Com o começo da redemocratização, suas letras ganharam romantismo. Muitos casais tiveram suas trilhas sonoras recheadas de canções do Gonzaguinha. Os relacionamentos que teve, lhe deram inspiração para retratar muito bem a paixão entre amantes. Como nas letras Sangrando, Eu Apenas Queria que Você Soubesse, Começaria Tudo Outra Vez e Diga Lá, Coração: “Diga lá, meu coração/ Conte as estórias das pessoas,/ Nas estradas dessa vida./ Chore esta saudade estrangulada/ Fale, sem você não há mais nada/ Olhe bem nos olhos da morena e veja lá no fundo/ A luz daquela primavera”.
“Uma canção de amor também é aquela que canta a luta da vida (…) o suor do trabalho/ O calo das mãos de quem canta a esperança (…) com garra e fé”, diz a letra de Uma Canção de Amor. Gonzaguinha levou a sério esses versos a vida inteira, pois representam o orgulho que tinha dos trabalhadores brasileiros e da batalha diária por uma vida digna. Sempre consciente de que a transformação da sociedade chegaria com muita luta. Mostra sua esperança na letra E Vamos à Luta: “Eu acredito é na rapaziada/ Que segue em frente e segura o rojão/ Eu ponho fé é na fé da moçada/ Que não foge da fera, enfrenta o leão/ Eu vou à luta com essa juventude/ Que não corre da raia a troco de nada/ Eu vou no bloco dessa mocidade/ Que não tá na saudade e constrói/ A manhã desejada”.

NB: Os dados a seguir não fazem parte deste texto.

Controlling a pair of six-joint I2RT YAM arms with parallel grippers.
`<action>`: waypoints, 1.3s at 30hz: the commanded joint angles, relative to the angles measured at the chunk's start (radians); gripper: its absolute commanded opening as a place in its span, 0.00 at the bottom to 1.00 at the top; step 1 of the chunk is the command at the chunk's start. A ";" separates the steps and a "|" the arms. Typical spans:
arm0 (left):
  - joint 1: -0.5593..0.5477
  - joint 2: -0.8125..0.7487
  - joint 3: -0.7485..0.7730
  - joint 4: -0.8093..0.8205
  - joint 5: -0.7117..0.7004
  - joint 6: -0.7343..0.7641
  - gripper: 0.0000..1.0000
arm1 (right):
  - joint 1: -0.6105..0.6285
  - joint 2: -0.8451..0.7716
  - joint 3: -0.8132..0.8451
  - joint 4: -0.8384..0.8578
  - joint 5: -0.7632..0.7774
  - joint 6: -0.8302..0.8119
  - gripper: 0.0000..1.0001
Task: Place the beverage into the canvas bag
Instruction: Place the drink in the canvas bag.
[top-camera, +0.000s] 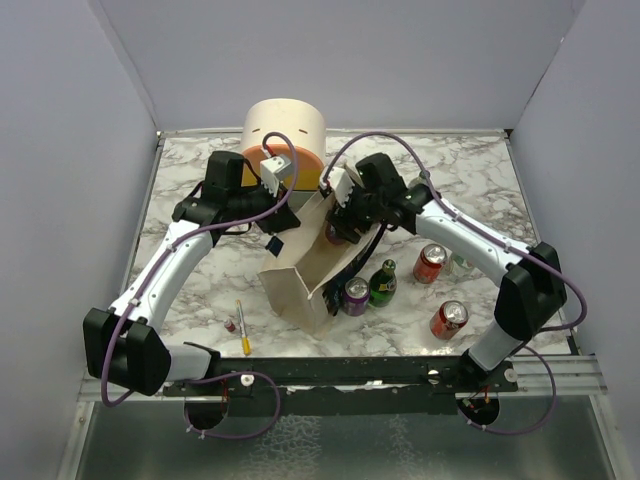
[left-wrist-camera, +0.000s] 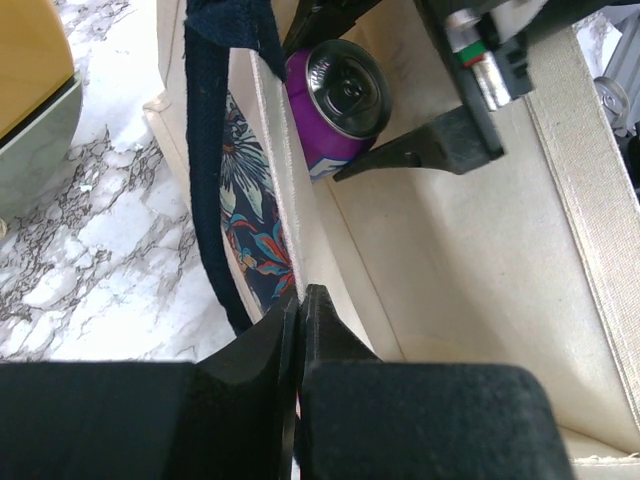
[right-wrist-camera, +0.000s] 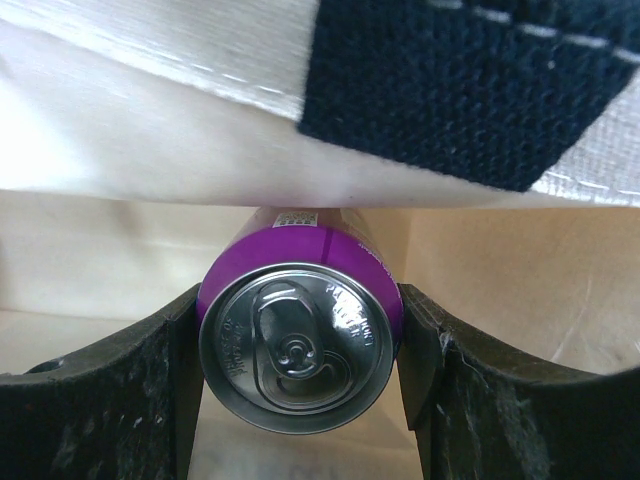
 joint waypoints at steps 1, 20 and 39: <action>0.008 -0.020 -0.019 -0.019 -0.014 0.048 0.00 | 0.008 0.033 -0.024 0.105 0.077 -0.016 0.01; 0.018 0.010 -0.038 -0.092 -0.034 0.140 0.00 | 0.010 0.104 -0.154 0.246 0.172 -0.001 0.01; 0.026 0.024 -0.011 -0.118 -0.048 0.155 0.00 | 0.004 0.173 -0.177 0.160 0.155 -0.033 0.08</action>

O Moleque Luizinho faleceu em um acidente de carro no ano de 1991, no auge da carreira. Em sua última música de sucesso É, deixa a mensagem: “A gente quer valer o nosso amor/ A gente quer valer nosso suor/ A gente quer valer o nosso humor/ A gente quer do bom e do melhor (…) A gente não tem cara de panaca/ A gente não tem jeito de babaca (…) A gente quer viver pleno direito/ A gente quer é ter todo respeito/ A gente quer viver numa nação/ a gente quer é ser um cidadão”.